Dopo l'ultima aggressione Anna, che vive in provincia di Viterbo con i figli, ha trovato il coraggio di denunciare suo marito e di portare avanti la pratica di divorzio. «Le cose sono peggiorate - si legge nella denuncia presentata ai carabinieri - quando ho iniziato ad intervenire per difendere mio figlio a cui mio marito inculcava in modo verbalmente aggressivo la religione musulmana. Da quel momento il rapporto è precipitato e ha iniziato ad aggredirmi e umiliarmi anche davanti ai miei figli: "Tua madre è una mignotta"». A quel punto la situazione è degenerata. Oltre alle botte e agli insulti, per Anna e i suoi due figli arrivano anche le limitazioni: «Nel fine settimana non potevamo andare al mare perché lui non voleva». E il giorno dell’ultimo pestaggio, mentre inveiva sulla donna, ripeteva: «Sarà fatta la giustizia di Allah». Ma sono tante le italiane cadute nella trappola di un amore da favola. Luisa, 47 anni di Roma, da un anno ha ottenuto il divorzio dal marito egiziano «dopo 5 anni di inferno» in cui lui le ha imposto, anche con la violenza, di convertirsi all’Islam. «Avrei dovuto capire prima - dice - l'11 settembre del 2001, quando mi trovavo in Egitto con lui e la sua famiglia. Davanti alle scene in tv delle Torri Gemelle che precipitavano al suolo, in quella casa e in quella città si festeggiava». Il vero obiettivo dell’uomo, però, era ottenere la cittadinanza italiana. «Dopo la separazione - racconta Luisa - mi ha detto "Con le tue leggi ti ho fregata"».

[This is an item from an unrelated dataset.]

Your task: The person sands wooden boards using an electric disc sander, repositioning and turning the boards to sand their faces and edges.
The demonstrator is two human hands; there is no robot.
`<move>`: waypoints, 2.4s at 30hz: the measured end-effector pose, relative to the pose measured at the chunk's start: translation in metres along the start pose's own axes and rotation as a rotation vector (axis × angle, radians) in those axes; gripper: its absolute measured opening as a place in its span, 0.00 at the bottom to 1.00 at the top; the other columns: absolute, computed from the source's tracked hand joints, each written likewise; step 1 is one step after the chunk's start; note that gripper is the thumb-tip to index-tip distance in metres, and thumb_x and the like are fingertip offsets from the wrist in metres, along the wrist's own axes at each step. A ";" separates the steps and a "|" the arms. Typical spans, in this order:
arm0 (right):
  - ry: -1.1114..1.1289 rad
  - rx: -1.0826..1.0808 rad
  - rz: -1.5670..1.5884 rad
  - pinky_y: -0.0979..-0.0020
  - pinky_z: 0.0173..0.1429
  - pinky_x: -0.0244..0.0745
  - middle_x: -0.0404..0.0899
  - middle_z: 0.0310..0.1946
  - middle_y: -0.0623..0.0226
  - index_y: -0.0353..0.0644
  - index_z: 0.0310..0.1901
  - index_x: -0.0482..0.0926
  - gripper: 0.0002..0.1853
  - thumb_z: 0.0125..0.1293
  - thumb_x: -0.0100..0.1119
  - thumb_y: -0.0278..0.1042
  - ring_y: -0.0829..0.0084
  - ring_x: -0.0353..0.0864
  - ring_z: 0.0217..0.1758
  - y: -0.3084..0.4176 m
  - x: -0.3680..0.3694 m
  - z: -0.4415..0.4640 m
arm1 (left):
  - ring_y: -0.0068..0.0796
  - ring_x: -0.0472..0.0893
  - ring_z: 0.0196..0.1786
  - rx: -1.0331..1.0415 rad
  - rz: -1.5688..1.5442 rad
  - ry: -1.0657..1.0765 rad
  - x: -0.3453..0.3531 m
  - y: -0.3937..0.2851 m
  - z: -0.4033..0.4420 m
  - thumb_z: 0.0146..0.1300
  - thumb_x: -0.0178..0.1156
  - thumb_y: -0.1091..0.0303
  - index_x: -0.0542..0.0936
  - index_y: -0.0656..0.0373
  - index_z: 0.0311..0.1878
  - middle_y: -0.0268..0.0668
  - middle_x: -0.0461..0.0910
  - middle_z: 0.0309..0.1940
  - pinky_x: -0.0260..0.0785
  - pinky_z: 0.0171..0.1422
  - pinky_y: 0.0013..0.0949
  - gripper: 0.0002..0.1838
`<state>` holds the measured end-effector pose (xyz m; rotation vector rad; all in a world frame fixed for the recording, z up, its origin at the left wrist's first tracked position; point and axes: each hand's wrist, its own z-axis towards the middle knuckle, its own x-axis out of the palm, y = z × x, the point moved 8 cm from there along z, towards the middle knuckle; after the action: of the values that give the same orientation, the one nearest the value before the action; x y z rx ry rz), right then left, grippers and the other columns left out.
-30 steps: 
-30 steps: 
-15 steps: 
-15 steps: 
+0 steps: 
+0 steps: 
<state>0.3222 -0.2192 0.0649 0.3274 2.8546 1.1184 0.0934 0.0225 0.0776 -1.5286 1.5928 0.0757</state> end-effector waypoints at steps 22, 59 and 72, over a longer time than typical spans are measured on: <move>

I due si sono conosciuti in Egitto nel 2000, durante una vacanza della donna. «Ho conosciuto un uomo galante, romantico, gentile ed educato - dice - era sempre pieno di attenzioni e si mostrava rispettoso nei miei confronti”». Dopo quel viaggio Luisa ritorna ancora in Egitto, e i due si sposano nel 2002 a Il Cairo con rito civile. Poi il matrimonio viene trascritto anche in Italia, dove la coppia vivrà in seguito. Grazie alle nozze con Luisa, l’uomo ottiene il permesso di soggiorno. Il sogno, però, si infrange ben presto, quando « dopo essere stato in moschea tornava a casa nervoso e premeva perché mi convertissi all’Islam. Io non ho mai ceduto e alla fine - racconta ancora Luisa - dopo 5 anni di matrimonio è partito per l’Egitto, dove ha sposato una donna musulmana. Al suo rientro in Italia, la sua seconda moglie era anche incinta di una bambina nata poi a Roma». A quel punto l’uomo, già cittadino italiano, ha potuto regolarizzare l’altra moglie e la figlia «alle mie spalle - spiega - il paradosso è che per un periodo, non avendo ancora formalizzato il divorzio, quella bambina risultava anche nel mio stato di famiglia come se fosse nostra figlia». Alla fine l'egiziano ha subito un processo per bigamia ed è stato condannato ad un anno di carcere e al pagamento delle spese legali. A Luisa, però, resta tutto l'amaro di un sogno infranto.